This guide uses nginx, I could not find a way to get Bluesky PDS to proxy correctly under relayd as you need to proxy subdomains. As much as I love httpd+relayd I also cannot proxy-cache under httpd and my requests are much slower than nginx.
I will not go over how to setup a VPS, order a domain-name, setup said domain's nameservers and configure nginx for general-use. This guide assumes you already know/have this setup as a baseline setup.

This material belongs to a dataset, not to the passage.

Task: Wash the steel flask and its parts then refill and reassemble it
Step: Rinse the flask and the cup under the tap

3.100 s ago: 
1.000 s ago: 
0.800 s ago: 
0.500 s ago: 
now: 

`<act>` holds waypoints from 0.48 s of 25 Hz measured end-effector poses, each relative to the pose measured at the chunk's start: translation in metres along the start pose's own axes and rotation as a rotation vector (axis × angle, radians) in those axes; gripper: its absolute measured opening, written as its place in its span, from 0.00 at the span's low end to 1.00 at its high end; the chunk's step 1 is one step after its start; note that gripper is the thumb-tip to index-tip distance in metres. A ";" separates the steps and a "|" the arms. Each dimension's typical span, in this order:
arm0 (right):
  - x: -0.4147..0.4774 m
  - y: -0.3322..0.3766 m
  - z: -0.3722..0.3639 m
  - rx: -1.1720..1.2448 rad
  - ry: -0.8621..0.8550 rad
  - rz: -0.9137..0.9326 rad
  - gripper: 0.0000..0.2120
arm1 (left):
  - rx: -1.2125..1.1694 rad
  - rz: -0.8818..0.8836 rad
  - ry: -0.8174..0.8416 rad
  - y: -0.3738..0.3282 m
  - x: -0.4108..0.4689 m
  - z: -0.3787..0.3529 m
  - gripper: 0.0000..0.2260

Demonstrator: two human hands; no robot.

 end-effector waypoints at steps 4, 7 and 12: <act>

I am personally running this all from an OpenBSD.Amsterdam (2G RAM) VM (thank you, Mischa Peters) that every Thursday gets backed-up from my NAS VM at home running OpenBSD under OpenBSD VMM, my domain-providers nameservers are set to Cloudflare and in my Cloudflare portal I have set the domain to be this server's static-IP but proxied through Cloudflare and it's SSL is managed through Cloudflare but use acme-client as a backup.
May not be needed? I will say though for your Nameserver DNS config you need your usual Nameserver DNS for the bluesky domain and your other domains plus two TXT records. They should be:
1. Type: TXT - Name: _atproto.bsky - Content: "did=did:plc:<plc-id>"
2. Type: TXT - Name: _atproto.<bsky-username>.bsky - Content: ""did=did:plc:<plc-id>""
To build Bluesky PDS on OpenBSD it was rather complex.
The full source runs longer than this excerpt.